Well, that seems fair enough,
liberal, sensible, and sort of middle class. Still, Bentham could be as odd as
anybody. He left his body to be dissected in an anatomy class (OK so far) but
required that the leftovers be reassembled and preserved. His mummy ended up at
University College London where (dressed in his own clothes and sitting in a glass
cabinet) he presides over its Board of Regents, no doubt reminding them to make
‘rational choices’, calculated to produce ‘the greatest good for
the greatest number.’
In Bentham’s day, and
for long after his death, 'free will' wasn’t a theory, much less a joke. It was an ingrained assumption, an entirely different sort of psychology than we imagine today. Intent was thought to be an important part of every act.
Freud was not yet
born—and his diabolical invention, ‘the subconscious’, was as yet undreamt
of—at least by proper Englishmen. Years of simple-hearted goodness and
moderation remained to mankind—decades in which subscribers to Bentham’s
thinking could enjoy a reasonable degree of
pleasure and avoid a ton of pain.
Baron de Sade, another approximate
contemporary of Cleland, was almost certainly unknown to Bentham who was far too
British to grasp the notion that pain could be fun. Bentham could hardly have
factored Sade into his calculus of pleasure.
I Googled
‘Bentham+Freud’ to see what the solemn Austrian might have thought about a
fellow who had his body converted into an ‘auto-icon’.
No luck. Instead, I
unearthed an article by the late Andrew S. Watson, M.D.
It brought back
memories. Watson was a brilliant psychiatrist, who worked at the intersection
of criminal law and psychiatry—the flash point of free will and determinism. I
had him for a class in the early 60’s. Like all law students, my classmates and
I wanted to ‘get the answer’ and move on—especially in ‘Crim’ where nobody
intended to practice anyway.
His teaching method
consisted of disruptive challenges to our inside-the-box thinking. On the first
day of class Watson announced that anybody who needed to know criminal law
could look it up. Instead, he meant to teach us How to Think About
Criminal Law. (Gaack! Who wanted to think? Especially about Crim
Law?)
The text for the class
was a massive tome called ‘Donnelly, Goldstein and Schwartz’, a casebook that
followed a paedophile through the justice system, from arrest to prison to
parole, with detailed excerpts from the legal filings, judicial rulings, witness statements, briefs, etc.
Now it happened that
the gentleman in question was arrested and tried in the same county where I grew up.

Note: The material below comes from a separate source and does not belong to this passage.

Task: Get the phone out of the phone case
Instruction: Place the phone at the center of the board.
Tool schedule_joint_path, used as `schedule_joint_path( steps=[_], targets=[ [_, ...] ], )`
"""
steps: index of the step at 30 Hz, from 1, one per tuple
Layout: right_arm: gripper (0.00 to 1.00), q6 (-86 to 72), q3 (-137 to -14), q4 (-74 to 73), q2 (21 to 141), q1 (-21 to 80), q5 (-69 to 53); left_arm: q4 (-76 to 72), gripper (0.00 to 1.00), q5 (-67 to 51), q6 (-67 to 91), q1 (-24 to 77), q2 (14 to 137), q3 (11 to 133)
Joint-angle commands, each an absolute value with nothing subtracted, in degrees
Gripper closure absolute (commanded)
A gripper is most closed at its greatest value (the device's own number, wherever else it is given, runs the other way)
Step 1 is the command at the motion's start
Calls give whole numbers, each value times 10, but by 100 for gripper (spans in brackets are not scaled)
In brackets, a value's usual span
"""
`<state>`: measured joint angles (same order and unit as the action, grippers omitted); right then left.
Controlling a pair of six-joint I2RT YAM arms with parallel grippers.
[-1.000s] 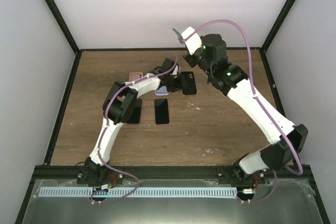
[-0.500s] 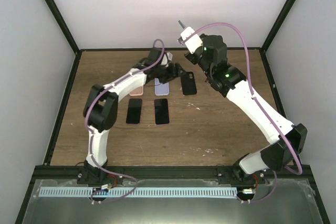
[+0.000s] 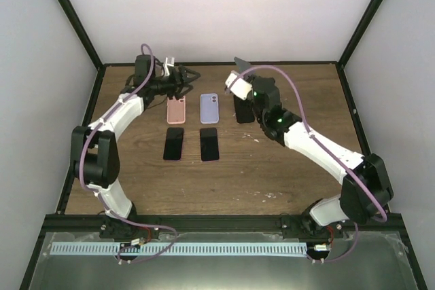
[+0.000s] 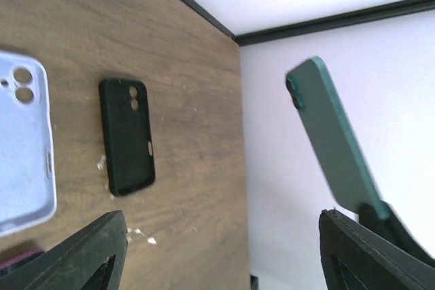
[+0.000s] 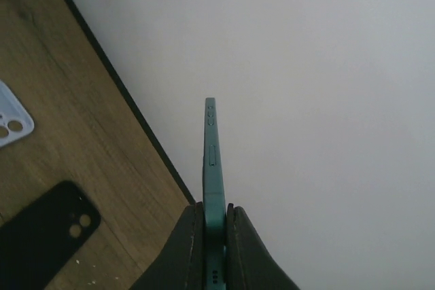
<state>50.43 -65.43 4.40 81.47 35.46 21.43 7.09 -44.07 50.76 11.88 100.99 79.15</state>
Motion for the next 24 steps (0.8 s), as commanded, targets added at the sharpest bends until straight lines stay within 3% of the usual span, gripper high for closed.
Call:
schedule_joint_path(
  steps=[1,9,24],
  targets=[
    [99,589,-597,199,789,390,259,-29,22,-516,600,119,974,733],
    [99,779,-430,450,804,489,324,-83,22,-531,670,125,957,682],
    [99,880,-386,604,829,566,346,-156,29,-535,715,178,932,633]
  ],
)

I had never heard of him as his arrest occurred after I left for college and the army.
It was rather startling, on first opening D, G
& S, to find this alleged ‘monster’ capably defended by my grandmother’s lawyer,
and to find my high school principal testifying as a character witness for the
accused.
Fifty years ago, beginning
law students were 99% white, 98% male, and totally committed to conventional values
and un-nuanced judgments. Watson meant to shake us up, and he succeeded... in a
way. We hated the course, and even more did we hate the prospect of having to
discuss the case in a classroom full of equally inhibited peers.
We lived in abject fear
of being called upon, and the agony was in no way reduced by his inquiry one Monday morning, ‘How
were your climaxes this weekend?’ Talk about ‘deathly silence’... my heart
still goes out to the lone female in that sea of balked testosterone, an
attractive girl with the nervous habit of biting a strand of her hair.
Alas, Bentham’s calculus of
rational choice is obsolete. And so, too, is Cleland’s heroine, wending her (more
or less) merry way through a series of bad choices to a happy conclusion.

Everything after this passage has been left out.